#### Description of the task:
Reproduce the entries shown below only from the line with "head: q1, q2" down to the line with "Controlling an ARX", keeping both end lines and copying each one exactly.

#### Data for the task:
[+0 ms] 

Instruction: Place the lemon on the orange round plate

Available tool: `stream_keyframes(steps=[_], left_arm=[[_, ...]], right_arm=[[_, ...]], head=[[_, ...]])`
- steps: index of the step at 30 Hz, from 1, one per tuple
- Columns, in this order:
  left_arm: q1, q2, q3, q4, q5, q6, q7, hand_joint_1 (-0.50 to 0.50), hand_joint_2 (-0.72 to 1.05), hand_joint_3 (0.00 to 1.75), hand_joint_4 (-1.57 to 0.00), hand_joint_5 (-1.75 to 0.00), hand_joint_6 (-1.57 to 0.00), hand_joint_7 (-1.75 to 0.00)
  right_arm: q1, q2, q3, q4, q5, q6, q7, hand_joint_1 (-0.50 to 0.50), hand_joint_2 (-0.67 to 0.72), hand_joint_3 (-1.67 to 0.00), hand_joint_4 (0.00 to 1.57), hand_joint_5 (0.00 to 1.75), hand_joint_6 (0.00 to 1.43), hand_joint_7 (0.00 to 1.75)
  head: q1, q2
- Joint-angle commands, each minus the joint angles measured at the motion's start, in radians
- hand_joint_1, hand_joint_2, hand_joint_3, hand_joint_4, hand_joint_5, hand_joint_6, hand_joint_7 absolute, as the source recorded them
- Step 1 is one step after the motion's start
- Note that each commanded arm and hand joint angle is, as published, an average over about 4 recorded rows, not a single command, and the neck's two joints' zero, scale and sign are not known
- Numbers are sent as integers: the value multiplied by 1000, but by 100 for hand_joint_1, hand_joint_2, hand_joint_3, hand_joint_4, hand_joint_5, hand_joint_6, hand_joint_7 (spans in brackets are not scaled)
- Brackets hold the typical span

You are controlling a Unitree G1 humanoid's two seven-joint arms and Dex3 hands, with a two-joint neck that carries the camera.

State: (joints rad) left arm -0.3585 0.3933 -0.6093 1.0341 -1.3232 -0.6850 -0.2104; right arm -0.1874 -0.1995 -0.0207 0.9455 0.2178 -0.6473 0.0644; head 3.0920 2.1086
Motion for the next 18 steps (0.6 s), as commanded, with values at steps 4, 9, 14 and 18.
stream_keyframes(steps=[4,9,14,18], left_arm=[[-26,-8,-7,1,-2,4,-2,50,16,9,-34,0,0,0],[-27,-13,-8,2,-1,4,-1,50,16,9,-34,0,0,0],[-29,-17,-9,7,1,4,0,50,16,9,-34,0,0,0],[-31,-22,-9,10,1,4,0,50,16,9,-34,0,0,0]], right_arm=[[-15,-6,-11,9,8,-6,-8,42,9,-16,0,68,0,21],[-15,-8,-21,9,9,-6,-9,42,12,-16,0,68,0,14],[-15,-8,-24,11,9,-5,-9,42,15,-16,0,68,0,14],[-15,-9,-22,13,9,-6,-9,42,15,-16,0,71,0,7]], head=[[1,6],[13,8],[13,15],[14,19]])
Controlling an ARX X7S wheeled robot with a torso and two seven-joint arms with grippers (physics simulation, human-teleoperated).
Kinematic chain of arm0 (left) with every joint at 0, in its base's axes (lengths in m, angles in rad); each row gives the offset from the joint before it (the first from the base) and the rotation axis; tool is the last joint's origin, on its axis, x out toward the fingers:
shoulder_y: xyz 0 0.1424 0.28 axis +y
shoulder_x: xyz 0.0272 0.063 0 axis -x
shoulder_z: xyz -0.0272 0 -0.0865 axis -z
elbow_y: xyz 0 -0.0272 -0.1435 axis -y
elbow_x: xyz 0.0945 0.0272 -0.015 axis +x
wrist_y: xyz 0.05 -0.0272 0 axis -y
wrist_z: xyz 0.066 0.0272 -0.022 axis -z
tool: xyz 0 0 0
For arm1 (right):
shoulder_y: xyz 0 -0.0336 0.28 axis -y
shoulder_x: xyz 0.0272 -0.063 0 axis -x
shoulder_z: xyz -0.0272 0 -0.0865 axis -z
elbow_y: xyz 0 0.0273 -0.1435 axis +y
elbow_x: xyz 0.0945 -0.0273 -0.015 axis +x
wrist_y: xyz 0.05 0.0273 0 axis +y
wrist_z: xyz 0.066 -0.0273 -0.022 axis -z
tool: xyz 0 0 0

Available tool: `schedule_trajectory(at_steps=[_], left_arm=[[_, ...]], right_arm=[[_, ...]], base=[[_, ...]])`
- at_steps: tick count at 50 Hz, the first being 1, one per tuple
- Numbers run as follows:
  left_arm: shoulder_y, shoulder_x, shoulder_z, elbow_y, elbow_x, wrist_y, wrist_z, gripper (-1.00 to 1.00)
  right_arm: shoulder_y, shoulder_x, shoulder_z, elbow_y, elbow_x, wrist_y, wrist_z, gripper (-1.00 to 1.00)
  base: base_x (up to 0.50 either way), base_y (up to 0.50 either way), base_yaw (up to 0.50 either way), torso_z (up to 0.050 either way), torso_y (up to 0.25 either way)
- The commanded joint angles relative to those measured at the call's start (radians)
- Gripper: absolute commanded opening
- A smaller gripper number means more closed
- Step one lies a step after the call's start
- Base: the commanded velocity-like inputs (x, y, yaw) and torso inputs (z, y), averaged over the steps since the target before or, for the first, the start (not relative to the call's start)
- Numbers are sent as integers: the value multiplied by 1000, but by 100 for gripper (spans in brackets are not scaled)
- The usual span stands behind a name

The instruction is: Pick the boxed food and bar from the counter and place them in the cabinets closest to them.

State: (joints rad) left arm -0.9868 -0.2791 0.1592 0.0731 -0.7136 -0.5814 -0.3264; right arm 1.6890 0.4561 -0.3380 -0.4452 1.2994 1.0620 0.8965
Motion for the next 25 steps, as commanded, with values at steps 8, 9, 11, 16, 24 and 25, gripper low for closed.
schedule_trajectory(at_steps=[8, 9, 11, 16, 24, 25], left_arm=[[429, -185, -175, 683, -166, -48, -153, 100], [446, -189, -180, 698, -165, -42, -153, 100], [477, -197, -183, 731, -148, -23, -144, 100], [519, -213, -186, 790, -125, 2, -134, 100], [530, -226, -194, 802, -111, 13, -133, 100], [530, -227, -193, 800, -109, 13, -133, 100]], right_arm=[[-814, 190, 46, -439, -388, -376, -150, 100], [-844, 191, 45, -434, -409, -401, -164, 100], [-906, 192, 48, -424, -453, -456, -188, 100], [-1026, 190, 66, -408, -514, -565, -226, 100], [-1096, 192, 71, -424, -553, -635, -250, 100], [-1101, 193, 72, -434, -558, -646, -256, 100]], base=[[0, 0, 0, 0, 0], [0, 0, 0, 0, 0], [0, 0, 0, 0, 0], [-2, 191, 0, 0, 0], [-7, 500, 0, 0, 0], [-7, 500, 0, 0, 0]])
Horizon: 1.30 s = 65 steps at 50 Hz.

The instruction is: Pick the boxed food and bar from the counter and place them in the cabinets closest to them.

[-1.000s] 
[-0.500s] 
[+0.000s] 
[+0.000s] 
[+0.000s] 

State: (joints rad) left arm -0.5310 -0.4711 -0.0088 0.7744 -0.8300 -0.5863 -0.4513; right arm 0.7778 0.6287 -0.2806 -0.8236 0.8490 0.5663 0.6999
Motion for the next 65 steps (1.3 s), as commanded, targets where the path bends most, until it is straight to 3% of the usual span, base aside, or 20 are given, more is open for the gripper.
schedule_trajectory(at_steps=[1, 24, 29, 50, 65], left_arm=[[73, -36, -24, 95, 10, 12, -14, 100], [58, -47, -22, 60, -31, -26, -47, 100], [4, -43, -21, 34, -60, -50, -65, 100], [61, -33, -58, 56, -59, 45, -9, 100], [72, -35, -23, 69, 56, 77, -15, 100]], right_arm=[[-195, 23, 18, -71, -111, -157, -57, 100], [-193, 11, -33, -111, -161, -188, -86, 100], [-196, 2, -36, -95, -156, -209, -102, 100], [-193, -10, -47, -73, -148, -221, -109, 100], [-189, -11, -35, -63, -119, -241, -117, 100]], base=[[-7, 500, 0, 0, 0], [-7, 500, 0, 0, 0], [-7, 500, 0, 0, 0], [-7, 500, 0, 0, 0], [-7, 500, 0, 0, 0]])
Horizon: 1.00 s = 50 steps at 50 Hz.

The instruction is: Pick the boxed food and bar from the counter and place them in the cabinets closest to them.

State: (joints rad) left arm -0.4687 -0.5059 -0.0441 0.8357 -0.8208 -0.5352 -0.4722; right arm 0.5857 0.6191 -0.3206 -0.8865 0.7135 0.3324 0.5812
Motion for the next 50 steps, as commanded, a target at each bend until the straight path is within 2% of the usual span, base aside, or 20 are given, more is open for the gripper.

#### Written response:
  head: q1, q2
- Joint-angle commands, each minus the joint angles measured at the motion's start, in radians
- hand_joint_1, hand_joint_2, hand_joint_3, hand_joint_4, hand_joint_5, hand_joint_6, hand_joint_7 absolute, as the source recorded them
- Step 1 is one step after the motion's start
- Note that each commanded arm and hand joint angle is, as published, an average over about 4 recorded rows, not a single command, and the neck's two joints' zero, scale and sign are not known
- Numbers are sent as integers: the value multiplied by 1000, but by 100 for hand_joint_1, hand_joint_2, hand_joint_3, hand_joint_4, hand_joint_5, hand_joint_6, hand_joint_7 (spans in brackets are not scaled)
- Brackets hold the typical span

You are controlling a Unitree G1 humanoid's two seven-joint arms and Dex3 hands, with a two-joint neck that carries the camera.

State: (joints rad) left arm -0.3585 0.3933 -0.6093 1.0341 -1.3232 -0.6850 -0.2104; right arm -0.1874 -0.1995 -0.0207 0.9455 0.2178 -0.6473 0.0644; head 3.0920 2.1086
Motion for the next 18 steps (0.6 s), as commanded, with values at steps 4, 9, 14 and 18.
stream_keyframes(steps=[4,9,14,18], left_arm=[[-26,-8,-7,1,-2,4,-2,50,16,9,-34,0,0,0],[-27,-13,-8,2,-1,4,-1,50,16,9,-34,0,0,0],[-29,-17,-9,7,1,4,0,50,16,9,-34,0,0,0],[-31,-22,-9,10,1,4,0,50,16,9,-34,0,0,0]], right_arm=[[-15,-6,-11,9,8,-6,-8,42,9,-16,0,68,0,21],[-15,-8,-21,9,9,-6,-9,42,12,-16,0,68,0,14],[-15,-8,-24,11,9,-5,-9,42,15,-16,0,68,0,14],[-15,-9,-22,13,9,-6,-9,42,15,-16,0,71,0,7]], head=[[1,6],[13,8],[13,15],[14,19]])
Controlling an ARX X7S wheeled robot with a torso and two seven-joint arms with grippers (physics simulation, human-teleoperated).

What has been written here completes the answer.